▶ [WHAT THE EXERCISE ASKS]: Using the records below, filter out every line that lacks "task" and copy the rest.

· · ·

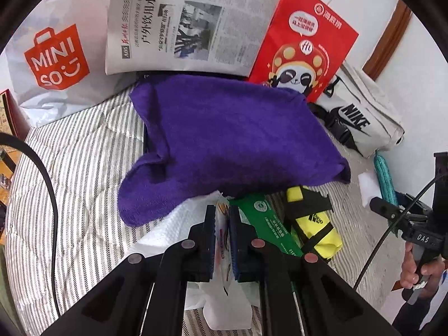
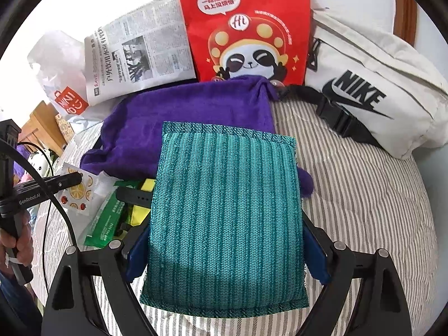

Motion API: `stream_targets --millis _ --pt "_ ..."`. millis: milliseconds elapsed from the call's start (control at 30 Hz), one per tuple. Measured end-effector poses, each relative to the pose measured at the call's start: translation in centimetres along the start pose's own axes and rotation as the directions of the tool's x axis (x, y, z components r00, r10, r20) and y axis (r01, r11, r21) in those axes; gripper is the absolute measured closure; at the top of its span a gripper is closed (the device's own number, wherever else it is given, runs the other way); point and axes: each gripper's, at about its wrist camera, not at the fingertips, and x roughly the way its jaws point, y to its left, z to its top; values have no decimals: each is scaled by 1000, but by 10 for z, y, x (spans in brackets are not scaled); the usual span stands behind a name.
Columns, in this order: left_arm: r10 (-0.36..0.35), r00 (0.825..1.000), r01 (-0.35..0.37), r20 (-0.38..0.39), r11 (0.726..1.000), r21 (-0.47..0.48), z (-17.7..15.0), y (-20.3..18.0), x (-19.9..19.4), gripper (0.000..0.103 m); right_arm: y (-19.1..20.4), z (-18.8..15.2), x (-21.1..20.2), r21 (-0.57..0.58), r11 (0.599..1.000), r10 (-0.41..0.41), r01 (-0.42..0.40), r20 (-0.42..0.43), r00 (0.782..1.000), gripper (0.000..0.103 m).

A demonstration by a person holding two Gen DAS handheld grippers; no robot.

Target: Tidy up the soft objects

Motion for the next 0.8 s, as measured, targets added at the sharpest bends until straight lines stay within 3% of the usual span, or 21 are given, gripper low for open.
stream_targets --millis 367,800 --pt "4 999 -5 40 1000 5 25 -2 -13 94 9 32 -5 -35 999 7 -6 43 999 14" --pt "-9 999 10 53 1000 -11 60 5 -8 94 15 76 30 -53 999 10 -8 28 1000 14"
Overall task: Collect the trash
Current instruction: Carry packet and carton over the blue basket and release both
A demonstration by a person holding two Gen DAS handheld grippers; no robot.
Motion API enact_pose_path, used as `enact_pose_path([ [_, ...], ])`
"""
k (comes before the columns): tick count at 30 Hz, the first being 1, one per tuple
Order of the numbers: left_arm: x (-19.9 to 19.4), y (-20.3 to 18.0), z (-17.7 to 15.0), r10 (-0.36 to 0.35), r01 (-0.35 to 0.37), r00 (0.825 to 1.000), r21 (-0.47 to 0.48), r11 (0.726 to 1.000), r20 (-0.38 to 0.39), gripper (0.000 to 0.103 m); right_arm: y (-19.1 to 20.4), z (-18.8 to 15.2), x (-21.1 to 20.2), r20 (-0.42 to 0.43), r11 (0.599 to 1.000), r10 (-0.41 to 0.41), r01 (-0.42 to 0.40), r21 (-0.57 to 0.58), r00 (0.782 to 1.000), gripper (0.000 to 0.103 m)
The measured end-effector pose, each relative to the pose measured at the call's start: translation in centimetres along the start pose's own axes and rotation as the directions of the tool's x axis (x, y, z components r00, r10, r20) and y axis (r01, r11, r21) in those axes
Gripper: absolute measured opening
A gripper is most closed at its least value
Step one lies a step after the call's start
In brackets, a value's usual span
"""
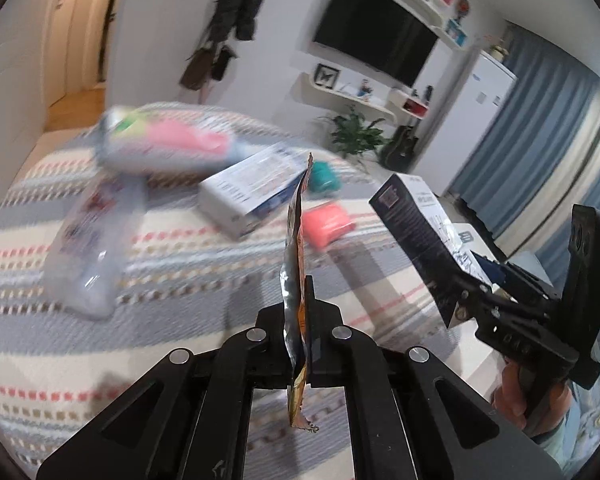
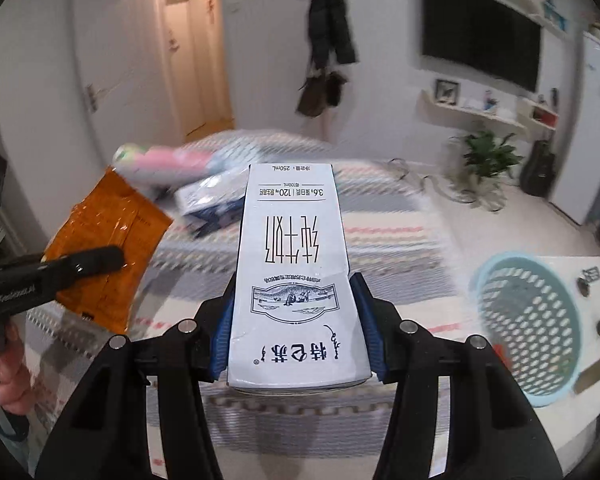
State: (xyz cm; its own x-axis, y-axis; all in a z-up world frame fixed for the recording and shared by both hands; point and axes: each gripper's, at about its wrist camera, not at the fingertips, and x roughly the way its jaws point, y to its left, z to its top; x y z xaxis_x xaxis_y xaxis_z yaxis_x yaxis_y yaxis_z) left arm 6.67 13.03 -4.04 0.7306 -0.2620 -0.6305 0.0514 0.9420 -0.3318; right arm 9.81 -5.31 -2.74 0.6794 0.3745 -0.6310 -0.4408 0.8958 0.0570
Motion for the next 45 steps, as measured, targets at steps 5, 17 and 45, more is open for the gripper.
enact_pose_path([
  [5, 1.4, -5.0, 2.7, -0.050, 0.049, 0.999, 0.099, 0.994, 0.005, 0.001, -4.7, 1.2, -2.4, 0.062, 0.993, -0.108, 0.104, 0.059, 0.992, 0.050],
  [17, 9.5, -16.9, 7.2, -0.186, 0.196, 0.980, 0.244, 0.950, -0.064, 0.001, -17.2, 1.0, -4.5, 0.067, 0.933, -0.296, 0.273, 0.234, 0.953, 0.050],
  [45, 26.1, -24.9, 3.6, -0.183, 0.274, 0.929, 0.265, 0.924, -0.322, 0.065, -30.0, -8.0, 1.4, -0.184, 0.799, -0.350, 0.395, 0.453, 0.918, 0.070],
])
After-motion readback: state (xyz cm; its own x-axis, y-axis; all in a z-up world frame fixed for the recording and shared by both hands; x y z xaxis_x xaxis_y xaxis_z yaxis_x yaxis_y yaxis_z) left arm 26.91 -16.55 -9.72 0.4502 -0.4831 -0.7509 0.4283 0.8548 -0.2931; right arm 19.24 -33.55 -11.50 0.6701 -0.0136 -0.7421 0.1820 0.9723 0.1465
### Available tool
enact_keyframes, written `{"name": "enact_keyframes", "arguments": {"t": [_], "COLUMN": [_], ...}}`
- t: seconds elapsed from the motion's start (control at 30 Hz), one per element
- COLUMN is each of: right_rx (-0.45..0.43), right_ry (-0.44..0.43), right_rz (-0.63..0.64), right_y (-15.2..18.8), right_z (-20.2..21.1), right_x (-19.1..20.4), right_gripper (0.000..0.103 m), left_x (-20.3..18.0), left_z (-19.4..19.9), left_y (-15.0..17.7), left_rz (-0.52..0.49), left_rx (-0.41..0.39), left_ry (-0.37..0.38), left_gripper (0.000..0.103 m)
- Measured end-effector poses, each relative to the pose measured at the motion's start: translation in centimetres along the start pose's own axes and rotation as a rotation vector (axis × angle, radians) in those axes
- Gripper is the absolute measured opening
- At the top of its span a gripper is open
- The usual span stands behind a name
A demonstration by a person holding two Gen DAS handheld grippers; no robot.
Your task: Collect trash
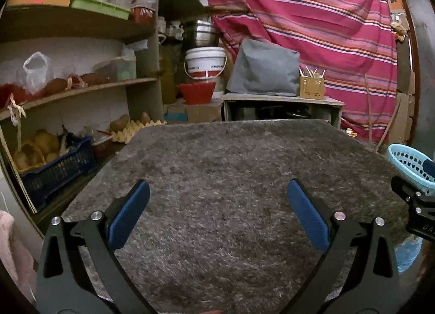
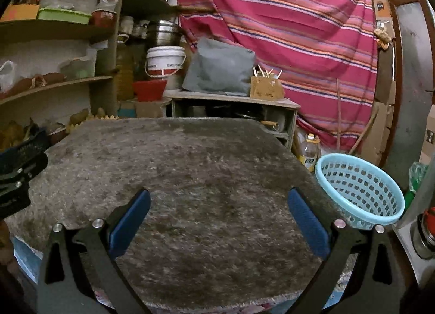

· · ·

▶ [WRITTEN RESPONSE]:
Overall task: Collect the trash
Your task: Collect trash

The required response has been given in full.